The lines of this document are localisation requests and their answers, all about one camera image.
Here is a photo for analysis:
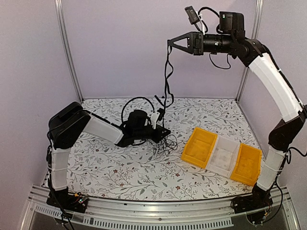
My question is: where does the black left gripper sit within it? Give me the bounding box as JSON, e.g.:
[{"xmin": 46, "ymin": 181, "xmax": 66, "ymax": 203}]
[{"xmin": 134, "ymin": 125, "xmax": 171, "ymax": 144}]

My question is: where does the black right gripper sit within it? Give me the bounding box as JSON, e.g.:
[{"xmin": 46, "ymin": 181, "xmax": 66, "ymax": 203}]
[{"xmin": 168, "ymin": 31, "xmax": 235, "ymax": 55}]

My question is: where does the thin black cable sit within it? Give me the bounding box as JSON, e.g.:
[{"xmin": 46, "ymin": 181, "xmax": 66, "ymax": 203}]
[{"xmin": 143, "ymin": 134, "xmax": 184, "ymax": 156}]

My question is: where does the thick black cable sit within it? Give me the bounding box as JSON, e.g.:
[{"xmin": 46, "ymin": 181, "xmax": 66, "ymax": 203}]
[{"xmin": 153, "ymin": 45, "xmax": 175, "ymax": 130}]

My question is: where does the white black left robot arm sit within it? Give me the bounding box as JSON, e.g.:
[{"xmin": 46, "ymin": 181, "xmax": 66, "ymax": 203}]
[{"xmin": 46, "ymin": 102, "xmax": 171, "ymax": 212}]

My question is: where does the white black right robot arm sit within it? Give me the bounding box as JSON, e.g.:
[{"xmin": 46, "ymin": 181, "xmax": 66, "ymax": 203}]
[{"xmin": 167, "ymin": 11, "xmax": 307, "ymax": 213}]

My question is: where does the yellow bin nearest centre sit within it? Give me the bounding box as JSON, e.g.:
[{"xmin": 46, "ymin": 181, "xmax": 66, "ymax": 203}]
[{"xmin": 181, "ymin": 127, "xmax": 218, "ymax": 169}]

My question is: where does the yellow bin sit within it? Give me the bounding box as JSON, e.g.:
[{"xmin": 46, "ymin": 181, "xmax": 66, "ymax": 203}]
[
  {"xmin": 230, "ymin": 143, "xmax": 262, "ymax": 186},
  {"xmin": 181, "ymin": 127, "xmax": 218, "ymax": 169}
]

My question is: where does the translucent white bin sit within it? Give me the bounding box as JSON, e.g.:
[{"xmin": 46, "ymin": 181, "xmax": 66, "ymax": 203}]
[{"xmin": 205, "ymin": 136, "xmax": 240, "ymax": 178}]

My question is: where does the floral patterned table cloth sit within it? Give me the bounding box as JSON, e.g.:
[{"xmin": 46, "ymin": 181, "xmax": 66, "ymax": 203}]
[{"xmin": 47, "ymin": 97, "xmax": 268, "ymax": 201}]

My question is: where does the yellow bin far right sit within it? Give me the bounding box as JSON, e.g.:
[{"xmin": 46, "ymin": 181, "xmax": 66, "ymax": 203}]
[{"xmin": 230, "ymin": 143, "xmax": 262, "ymax": 186}]

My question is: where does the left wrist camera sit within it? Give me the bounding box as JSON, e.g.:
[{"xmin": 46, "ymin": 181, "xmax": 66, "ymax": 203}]
[{"xmin": 151, "ymin": 108, "xmax": 165, "ymax": 129}]

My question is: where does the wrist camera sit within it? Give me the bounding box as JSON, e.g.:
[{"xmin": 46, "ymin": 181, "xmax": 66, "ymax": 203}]
[
  {"xmin": 185, "ymin": 6, "xmax": 208, "ymax": 34},
  {"xmin": 151, "ymin": 108, "xmax": 165, "ymax": 129}
]

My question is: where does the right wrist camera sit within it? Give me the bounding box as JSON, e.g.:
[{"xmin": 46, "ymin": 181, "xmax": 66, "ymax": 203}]
[{"xmin": 185, "ymin": 6, "xmax": 208, "ymax": 34}]

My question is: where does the right aluminium frame post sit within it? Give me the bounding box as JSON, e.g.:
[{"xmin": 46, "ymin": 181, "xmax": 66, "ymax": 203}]
[{"xmin": 236, "ymin": 0, "xmax": 264, "ymax": 104}]

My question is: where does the aluminium frame post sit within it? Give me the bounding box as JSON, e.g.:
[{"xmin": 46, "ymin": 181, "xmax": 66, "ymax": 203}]
[
  {"xmin": 54, "ymin": 0, "xmax": 84, "ymax": 102},
  {"xmin": 236, "ymin": 0, "xmax": 264, "ymax": 104}
]

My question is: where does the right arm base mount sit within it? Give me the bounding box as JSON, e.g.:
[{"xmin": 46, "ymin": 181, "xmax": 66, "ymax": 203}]
[{"xmin": 230, "ymin": 193, "xmax": 283, "ymax": 226}]

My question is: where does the left aluminium frame post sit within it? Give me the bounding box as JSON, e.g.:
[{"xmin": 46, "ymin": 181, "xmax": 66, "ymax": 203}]
[{"xmin": 54, "ymin": 0, "xmax": 84, "ymax": 102}]

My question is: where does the aluminium front rail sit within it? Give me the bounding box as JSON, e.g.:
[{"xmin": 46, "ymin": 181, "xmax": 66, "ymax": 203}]
[{"xmin": 21, "ymin": 185, "xmax": 301, "ymax": 230}]

WORK TO BE COMPLETED -
Reproduce the entire listing exactly, but omit any pictures.

TASK RESPONSE -
The lines of this document are localisation requests and their answers, all about one camera image.
Here is a photo for analysis:
My question is: where does the black left gripper sit within it? Give me the bounding box as JSON, e.g.:
[{"xmin": 46, "ymin": 181, "xmax": 66, "ymax": 203}]
[{"xmin": 134, "ymin": 125, "xmax": 171, "ymax": 144}]

My question is: where does the black right gripper sit within it? Give me the bounding box as JSON, e.g.:
[{"xmin": 46, "ymin": 181, "xmax": 66, "ymax": 203}]
[{"xmin": 168, "ymin": 31, "xmax": 235, "ymax": 55}]

My question is: where does the thin black cable sit within it? Give me the bounding box as JSON, e.g.:
[{"xmin": 46, "ymin": 181, "xmax": 66, "ymax": 203}]
[{"xmin": 143, "ymin": 134, "xmax": 184, "ymax": 156}]

My question is: where does the thick black cable sit within it? Give me the bounding box as JSON, e.g.:
[{"xmin": 46, "ymin": 181, "xmax": 66, "ymax": 203}]
[{"xmin": 153, "ymin": 45, "xmax": 175, "ymax": 130}]

My question is: where does the white black left robot arm sit within it? Give me the bounding box as JSON, e.g.:
[{"xmin": 46, "ymin": 181, "xmax": 66, "ymax": 203}]
[{"xmin": 46, "ymin": 102, "xmax": 171, "ymax": 212}]

My question is: where does the white black right robot arm sit within it? Give me the bounding box as JSON, e.g.:
[{"xmin": 46, "ymin": 181, "xmax": 66, "ymax": 203}]
[{"xmin": 167, "ymin": 11, "xmax": 307, "ymax": 213}]

My question is: where does the yellow bin nearest centre sit within it? Give me the bounding box as JSON, e.g.:
[{"xmin": 46, "ymin": 181, "xmax": 66, "ymax": 203}]
[{"xmin": 181, "ymin": 127, "xmax": 218, "ymax": 169}]

My question is: where does the yellow bin sit within it? Give me the bounding box as JSON, e.g.:
[{"xmin": 46, "ymin": 181, "xmax": 66, "ymax": 203}]
[
  {"xmin": 230, "ymin": 143, "xmax": 262, "ymax": 186},
  {"xmin": 181, "ymin": 127, "xmax": 218, "ymax": 169}
]

My question is: where does the translucent white bin sit within it? Give me the bounding box as JSON, e.g.:
[{"xmin": 46, "ymin": 181, "xmax": 66, "ymax": 203}]
[{"xmin": 205, "ymin": 136, "xmax": 240, "ymax": 178}]

My question is: where does the floral patterned table cloth sit within it? Give me the bounding box as JSON, e.g.:
[{"xmin": 46, "ymin": 181, "xmax": 66, "ymax": 203}]
[{"xmin": 47, "ymin": 97, "xmax": 268, "ymax": 201}]

My question is: where does the yellow bin far right sit within it? Give me the bounding box as JSON, e.g.:
[{"xmin": 46, "ymin": 181, "xmax": 66, "ymax": 203}]
[{"xmin": 230, "ymin": 143, "xmax": 262, "ymax": 186}]

My question is: where does the left wrist camera sit within it? Give me the bounding box as JSON, e.g.:
[{"xmin": 46, "ymin": 181, "xmax": 66, "ymax": 203}]
[{"xmin": 151, "ymin": 108, "xmax": 165, "ymax": 129}]

My question is: where does the wrist camera sit within it? Give me the bounding box as JSON, e.g.:
[{"xmin": 46, "ymin": 181, "xmax": 66, "ymax": 203}]
[
  {"xmin": 185, "ymin": 6, "xmax": 208, "ymax": 34},
  {"xmin": 151, "ymin": 108, "xmax": 165, "ymax": 129}
]

My question is: where does the right wrist camera sit within it? Give me the bounding box as JSON, e.g.:
[{"xmin": 46, "ymin": 181, "xmax": 66, "ymax": 203}]
[{"xmin": 185, "ymin": 6, "xmax": 208, "ymax": 34}]

My question is: where does the right aluminium frame post sit within it? Give me the bounding box as JSON, e.g.:
[{"xmin": 46, "ymin": 181, "xmax": 66, "ymax": 203}]
[{"xmin": 236, "ymin": 0, "xmax": 264, "ymax": 104}]

My question is: where does the aluminium frame post sit within it? Give me the bounding box as JSON, e.g.:
[{"xmin": 46, "ymin": 181, "xmax": 66, "ymax": 203}]
[
  {"xmin": 54, "ymin": 0, "xmax": 84, "ymax": 102},
  {"xmin": 236, "ymin": 0, "xmax": 264, "ymax": 104}
]

My question is: where does the right arm base mount sit within it? Give me the bounding box as JSON, e.g.:
[{"xmin": 46, "ymin": 181, "xmax": 66, "ymax": 203}]
[{"xmin": 230, "ymin": 193, "xmax": 283, "ymax": 226}]

My question is: where does the left aluminium frame post sit within it? Give me the bounding box as JSON, e.g.:
[{"xmin": 46, "ymin": 181, "xmax": 66, "ymax": 203}]
[{"xmin": 54, "ymin": 0, "xmax": 84, "ymax": 102}]

My question is: where does the aluminium front rail sit within it? Give me the bounding box as JSON, e.g.:
[{"xmin": 46, "ymin": 181, "xmax": 66, "ymax": 203}]
[{"xmin": 21, "ymin": 185, "xmax": 301, "ymax": 230}]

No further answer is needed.